Colorado’s SB26-155 creates a homeowner insurance enterprise to fund resilient roofs, reduce hail losses, and support competition in wildfire-prone markets.
Colorado Gov. Jared Polis signed SB26-155 into law, a measure supporters say will help reduce homeowner insurance costs across the state.
The bill, named Increase Access Homeowner’s Insurance Enterprise, targets roof resilience, hail losses, and insurance availability in higher-risk areas.
Polis said the broader package should save Coloradans about $800 each year on homeowners insurance. The measure focuses on making hail-resistant roofing more affordable, reducing future claim severity, and improving market competition in areas exposed to wildfire risk.
Speaker Julie McCluskie, Representative Kyle Brown, Senator Kyle Mullica, and Senator Janice Marchman sponsored the bill. The law creates a new enterprise governed by a seven-member board with insurance, mitigation, roofing, consumer, and county representation.
The board will include the Colorado insurance commissioner or the commissioner’s designee. Other members will bring expertise in home hardening, risk mitigation, resilient roof systems, insurance underwriting, and actuarial analysis.
The structure also gives seats to representatives of insurers, consumers, and counties.
Starting in 2027, the enterprise will impose an annual fee of 0.5% on total premium collected by admitted insurers selling multiperil homeowners policies in Colorado. The fee will fund property resilience programmes rather than general state spending.
At least 85% of fee revenue must go to grants for Colorado homeowners. Those grants will help pay for resilient roof systems designed to cut insurer losses from hail and windstorms.
For homeowners, the practical question is whether roof upgrades translate into lower long-term premiums, fewer non-renewals, and better access to coverage.
The enterprise will also analyse hail loss data across Colorado. That work will help identify areas where resilient roof installation should receive priority. Hail has become a major cost driver for insurers in parts of the state, and better targeting should make the grant money work harder.
The law also directs the enterprise to set standards for resilient roof systems. It will award workforce training grants for installation and certification, giving contractors clearer technical requirements. That matters because roof performance depends on materials, installation quality, and inspection discipline.
Colorado will also create codes of conduct for roofing contractors under the programme. The goal is to make sure roofs get installed properly and marketed honestly.
Bad installation wastes grant money and leaves insurers paying for preventable damage later.
The measure also requires a study of insurance risk in high-risk wildfire areas.
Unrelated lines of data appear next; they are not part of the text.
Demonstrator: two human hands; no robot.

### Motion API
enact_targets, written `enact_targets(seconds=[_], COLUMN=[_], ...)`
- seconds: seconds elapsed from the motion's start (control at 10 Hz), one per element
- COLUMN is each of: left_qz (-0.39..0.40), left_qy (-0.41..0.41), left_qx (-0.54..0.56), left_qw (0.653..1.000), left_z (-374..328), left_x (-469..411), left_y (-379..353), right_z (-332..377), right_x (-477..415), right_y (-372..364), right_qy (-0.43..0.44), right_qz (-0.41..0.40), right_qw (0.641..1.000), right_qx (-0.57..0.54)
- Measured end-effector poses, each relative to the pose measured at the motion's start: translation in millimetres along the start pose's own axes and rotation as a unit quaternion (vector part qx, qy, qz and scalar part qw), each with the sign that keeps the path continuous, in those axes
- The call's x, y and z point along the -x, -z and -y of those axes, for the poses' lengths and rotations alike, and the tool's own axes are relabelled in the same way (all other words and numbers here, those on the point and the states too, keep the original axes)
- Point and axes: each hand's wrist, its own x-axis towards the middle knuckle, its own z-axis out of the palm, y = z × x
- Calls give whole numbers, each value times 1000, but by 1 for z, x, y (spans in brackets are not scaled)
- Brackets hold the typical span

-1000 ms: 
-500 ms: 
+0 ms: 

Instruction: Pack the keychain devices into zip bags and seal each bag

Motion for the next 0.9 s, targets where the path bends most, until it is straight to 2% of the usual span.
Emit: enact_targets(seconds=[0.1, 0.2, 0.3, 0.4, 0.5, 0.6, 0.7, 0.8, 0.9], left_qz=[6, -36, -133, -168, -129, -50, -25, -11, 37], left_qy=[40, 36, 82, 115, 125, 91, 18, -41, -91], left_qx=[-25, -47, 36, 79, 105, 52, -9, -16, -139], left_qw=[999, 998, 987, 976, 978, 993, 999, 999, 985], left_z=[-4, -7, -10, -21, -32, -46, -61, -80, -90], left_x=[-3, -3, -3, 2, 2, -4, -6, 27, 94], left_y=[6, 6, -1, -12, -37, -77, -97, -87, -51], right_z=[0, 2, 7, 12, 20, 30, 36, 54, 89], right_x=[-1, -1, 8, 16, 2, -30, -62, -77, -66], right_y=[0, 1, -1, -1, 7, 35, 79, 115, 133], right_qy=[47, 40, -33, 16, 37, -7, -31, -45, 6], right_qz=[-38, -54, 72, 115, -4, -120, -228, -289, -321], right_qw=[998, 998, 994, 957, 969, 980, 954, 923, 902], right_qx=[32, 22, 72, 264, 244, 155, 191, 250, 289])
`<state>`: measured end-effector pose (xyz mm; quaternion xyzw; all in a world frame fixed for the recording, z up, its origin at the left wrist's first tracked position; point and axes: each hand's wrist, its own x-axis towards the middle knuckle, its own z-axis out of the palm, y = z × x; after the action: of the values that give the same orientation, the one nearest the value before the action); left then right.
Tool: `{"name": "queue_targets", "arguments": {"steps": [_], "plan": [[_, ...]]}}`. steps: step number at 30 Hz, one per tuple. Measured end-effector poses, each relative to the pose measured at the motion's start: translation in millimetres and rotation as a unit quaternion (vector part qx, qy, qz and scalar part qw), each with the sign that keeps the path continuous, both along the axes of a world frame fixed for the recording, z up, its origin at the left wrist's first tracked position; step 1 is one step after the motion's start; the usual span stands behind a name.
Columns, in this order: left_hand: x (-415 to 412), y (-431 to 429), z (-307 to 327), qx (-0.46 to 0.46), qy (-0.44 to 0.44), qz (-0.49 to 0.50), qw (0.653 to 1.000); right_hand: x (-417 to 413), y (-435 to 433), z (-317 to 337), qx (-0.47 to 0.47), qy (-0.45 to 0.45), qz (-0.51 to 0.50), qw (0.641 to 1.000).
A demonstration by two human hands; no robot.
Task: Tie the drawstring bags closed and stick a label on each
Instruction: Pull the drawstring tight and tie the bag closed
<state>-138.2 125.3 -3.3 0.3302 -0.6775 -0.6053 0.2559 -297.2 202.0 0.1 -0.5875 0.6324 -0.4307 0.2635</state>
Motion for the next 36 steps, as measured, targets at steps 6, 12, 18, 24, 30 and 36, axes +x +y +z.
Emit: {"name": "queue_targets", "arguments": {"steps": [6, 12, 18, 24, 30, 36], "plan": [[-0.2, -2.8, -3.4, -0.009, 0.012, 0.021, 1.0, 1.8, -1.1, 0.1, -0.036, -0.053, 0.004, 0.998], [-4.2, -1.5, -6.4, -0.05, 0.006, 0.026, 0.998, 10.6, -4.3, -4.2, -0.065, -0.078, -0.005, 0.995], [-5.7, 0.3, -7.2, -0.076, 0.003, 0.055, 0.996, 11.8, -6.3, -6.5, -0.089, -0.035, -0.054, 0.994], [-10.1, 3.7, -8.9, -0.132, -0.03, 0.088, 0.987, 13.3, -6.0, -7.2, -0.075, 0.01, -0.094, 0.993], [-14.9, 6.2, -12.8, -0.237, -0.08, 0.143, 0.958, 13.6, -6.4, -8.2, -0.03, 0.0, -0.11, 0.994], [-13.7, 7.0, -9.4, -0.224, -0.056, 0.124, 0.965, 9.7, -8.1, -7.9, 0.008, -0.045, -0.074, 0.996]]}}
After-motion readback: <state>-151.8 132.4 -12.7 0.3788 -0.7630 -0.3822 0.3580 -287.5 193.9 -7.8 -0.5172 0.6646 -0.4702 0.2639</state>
The enterprise will conduct the study directly or hire a third party. The findings should help policymakers understand where affordability pressure comes from, how mitigation affects losses, and where private-market capacity remains thin.
According to Beinsure analysts, SB26-155 gives Colorado a more targeted insurance affordability tool than broad premium controls. It tries to lower claims costs before losses occur, which insurers usually prefer.
The harder test comes after 2027, when officials need to prove grant-funded roofs reduce losses enough to influence underwriting appetite and homeowner premiums.